20131018-062017.jpg It hit me like lightning this morning: This waking up early thing, this writing everyday thing, is not just about career, about books.

It is about self.

Every morning when I write, I lose myself. Time blurs by. I forget about the world.

For this small stretch of time, I am not tethered to people and things and responsibilities. I do not think about the overflowing inbox, the parties I must plan, the appointments I must make and get to. I do not think about the mistakes I have made, the disappointments I have suffered, the worries I have.

For this small stretch of time, I am just Aidan. Not a mother. Not a wife. Not a writer. Not a daughter. Not a sister. Just me.

Does this make any sense? That by forgetting the world, I am most fundamentally myself? Is there a self without world?

Who are you without the world?

My characters sit on a small patch of grass in Central Park and ponder this. It is just the kind of question they love. A question that echoes without answer. A question that bends the mind and revs the body and brings them back to the seminar rooms at Yale. They are not afraid of these questions, of asking them, of feeling them.

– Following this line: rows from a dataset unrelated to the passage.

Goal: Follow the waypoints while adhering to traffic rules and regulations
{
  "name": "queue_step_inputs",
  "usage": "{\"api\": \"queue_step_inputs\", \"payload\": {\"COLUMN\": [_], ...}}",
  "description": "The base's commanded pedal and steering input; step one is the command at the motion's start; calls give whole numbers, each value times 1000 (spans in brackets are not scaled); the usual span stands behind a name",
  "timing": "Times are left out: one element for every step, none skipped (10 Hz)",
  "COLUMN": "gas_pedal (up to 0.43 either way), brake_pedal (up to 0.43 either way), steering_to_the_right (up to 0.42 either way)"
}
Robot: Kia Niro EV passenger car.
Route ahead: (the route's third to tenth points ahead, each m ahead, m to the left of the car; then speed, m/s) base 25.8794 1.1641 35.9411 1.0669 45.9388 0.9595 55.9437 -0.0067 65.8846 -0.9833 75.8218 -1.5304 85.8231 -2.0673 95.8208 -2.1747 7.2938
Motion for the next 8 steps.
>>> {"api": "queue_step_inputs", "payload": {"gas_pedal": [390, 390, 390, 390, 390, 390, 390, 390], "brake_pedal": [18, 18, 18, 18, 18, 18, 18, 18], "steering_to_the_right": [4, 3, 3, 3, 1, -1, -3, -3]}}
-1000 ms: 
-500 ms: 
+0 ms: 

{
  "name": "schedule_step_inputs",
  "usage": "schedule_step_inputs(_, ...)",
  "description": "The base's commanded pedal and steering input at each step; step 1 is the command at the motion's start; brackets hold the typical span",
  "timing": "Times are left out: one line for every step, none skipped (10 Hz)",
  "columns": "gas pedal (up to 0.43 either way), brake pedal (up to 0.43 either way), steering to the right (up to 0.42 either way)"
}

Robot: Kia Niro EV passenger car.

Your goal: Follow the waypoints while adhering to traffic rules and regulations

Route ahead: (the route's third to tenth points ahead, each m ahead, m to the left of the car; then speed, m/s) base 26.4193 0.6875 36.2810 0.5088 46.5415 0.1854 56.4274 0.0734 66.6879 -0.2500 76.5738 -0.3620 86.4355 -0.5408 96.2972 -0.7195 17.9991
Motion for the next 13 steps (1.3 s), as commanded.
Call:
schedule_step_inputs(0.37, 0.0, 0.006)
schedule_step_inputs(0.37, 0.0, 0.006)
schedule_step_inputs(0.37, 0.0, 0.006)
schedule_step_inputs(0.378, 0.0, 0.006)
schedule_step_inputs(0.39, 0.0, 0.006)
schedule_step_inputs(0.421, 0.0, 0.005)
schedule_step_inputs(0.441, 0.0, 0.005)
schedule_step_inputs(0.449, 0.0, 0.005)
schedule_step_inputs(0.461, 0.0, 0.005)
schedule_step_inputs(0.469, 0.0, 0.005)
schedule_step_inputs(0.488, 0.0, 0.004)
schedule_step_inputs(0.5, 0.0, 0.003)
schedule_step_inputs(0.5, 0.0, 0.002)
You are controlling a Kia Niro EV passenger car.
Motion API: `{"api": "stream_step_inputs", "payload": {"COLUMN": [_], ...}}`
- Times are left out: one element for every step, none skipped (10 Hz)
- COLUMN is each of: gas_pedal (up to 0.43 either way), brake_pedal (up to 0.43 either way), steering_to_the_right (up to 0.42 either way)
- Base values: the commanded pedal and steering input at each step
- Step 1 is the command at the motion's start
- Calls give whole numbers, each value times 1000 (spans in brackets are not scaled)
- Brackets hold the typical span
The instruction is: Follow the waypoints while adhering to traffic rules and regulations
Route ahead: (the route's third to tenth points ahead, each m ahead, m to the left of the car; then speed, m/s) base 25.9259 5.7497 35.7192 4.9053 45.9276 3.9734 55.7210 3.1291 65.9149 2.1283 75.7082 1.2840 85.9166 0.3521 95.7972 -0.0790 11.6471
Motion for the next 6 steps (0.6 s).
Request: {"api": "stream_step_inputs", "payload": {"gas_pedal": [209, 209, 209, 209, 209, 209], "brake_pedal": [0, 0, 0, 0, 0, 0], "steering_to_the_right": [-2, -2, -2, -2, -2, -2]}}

My characters? They are my favorite kind of people. Deeply, wonderfully flawed. In love with life. Struggling, stumbling, seeking, celebrating. That's why it's such a privilege to hang out with them each morning.

Who are you without the world? Without your responsibilities and your relationships? Are there times when you lose yourself, feel most like yourself? Does the concept of self without world make any sense to you?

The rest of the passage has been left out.